Recentemente è stato pubblicato il volume congiunto di Zita Deáky e Marta Botiková intitolato Ragazze, donne in Slovacchia e Ungheria (1955–1989) – Come viste da due etnologhe. I curatori di questa singolare pubblicazione si impegnarono niente meno che a ripercorrere il periodo socialista delle due nazioni vicine utilizzando metodi etnografici e antropologici culturali. Gábor Tóth, membro dello staff di sándány.hu, ha condotto un'intervista all'autrice slovacca del volume, Marta Botikova, ex direttrice del dipartimento dell'Università Comenius di Bratislava, di cui riportiamo alcuni dettagli.
…– Qual è stata la sfida più grande durante la preparazione del volume?
– Abbiamo affrontato molte difficoltà, poiché abbiamo cercato di concordare su un'ampia varietà di aspetti. Quello che era veramente difficile era come presentare le difficoltà quotidiane delle donne e delle famiglie, le sfide che determinavano le possibilità della vita in quel momento... La gente può anche sorridere nelle vecchie immagini, ma dobbiamo essere in grado di leggere tra le righe . Allora vivevano in condizioni molto più difficili, soprattutto le donne, che dovevano far fronte sia come madri che come lavoratrici. Non volevamo criticare politicamente l'epoca - questo è compito di altri - volevamo solo interpretare etnograficamente tutto, i cui effetti sociali ed economici si possono ancora sentire sia in Slovacchia che in Ungheria.
– Quanto era unito questo campo socialista mitteleuropeo?
- Consideravamo uniti i paesi a est della cortina di ferro.
C'è del vero in questo, ma ci sono anche molte differenze significative. Fin dall'inizio i punti di partenza furono diversi: mentre l'Ungheria era tra i vinti alla fine della seconda guerra mondiale, la Cecoslovacchia era dalla parte dei vincitori.

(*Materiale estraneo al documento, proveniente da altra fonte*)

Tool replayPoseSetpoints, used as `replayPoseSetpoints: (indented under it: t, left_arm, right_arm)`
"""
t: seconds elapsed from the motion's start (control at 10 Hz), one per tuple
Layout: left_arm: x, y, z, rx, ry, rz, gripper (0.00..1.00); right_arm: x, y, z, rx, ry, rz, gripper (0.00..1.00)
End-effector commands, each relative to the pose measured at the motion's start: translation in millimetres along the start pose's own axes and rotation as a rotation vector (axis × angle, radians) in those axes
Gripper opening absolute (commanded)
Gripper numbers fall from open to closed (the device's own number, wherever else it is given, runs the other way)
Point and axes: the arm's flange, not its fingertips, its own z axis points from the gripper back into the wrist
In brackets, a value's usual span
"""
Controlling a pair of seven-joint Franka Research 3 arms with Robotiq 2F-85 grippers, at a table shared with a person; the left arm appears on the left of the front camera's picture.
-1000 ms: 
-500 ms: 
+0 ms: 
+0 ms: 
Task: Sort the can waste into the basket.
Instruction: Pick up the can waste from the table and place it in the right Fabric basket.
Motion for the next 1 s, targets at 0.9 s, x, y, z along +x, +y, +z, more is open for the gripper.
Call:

In entrambi i paesi iniziarono gli spostamenti e gli scambi di popolazione, che interessarono entrambi gli stati: ma in modi molto diversi. Erano gli anni in cui la vita delle famiglie cominciava a normalizzarsi solo a costo di grandi difficoltà e notevoli sacrifici...
…– È possibile dire quale sistema è stato peggiore, chi ha sofferto di più?
– Le dittature sono caratterizzate dal fatto che c'è sempre qualcosa che manca nella vita delle persone, o che qualcosa è intrinsecamente negativo. La gente lo sentiva sia qua che là. Dov'era meglio o peggio? A questo non si può rispondere. Anche all'interno del campo socialista, le misure individuali sono arrivate in ondate diverse, hanno avuto effetti diversi e hanno influenzato la vita delle famiglie in modi diversi.
Quello che è certo è che sia gli slovacchi che gli ungheresi volevano essere liberi. Avevano un ideale di libertà che hanno potuto sperimentare solo per momenti nel 1956 e nel 1968. La dittatura ha insegnato a slovacchi e ungheresi che dovevano imparare a vivere sotto la supervisione dei soldati sovietici. Era necessario adattarsi alla specifica situazione economica e sociale sconosciuta in Europa prima del 1945. E questo è arrivato con una serie di sfide che dovevano essere affrontate sia qua che là.
L'intero volume è disponibile gratuitamente sul sito web dell'Istituto di Etnografia dell'Università Eötvös Loránd.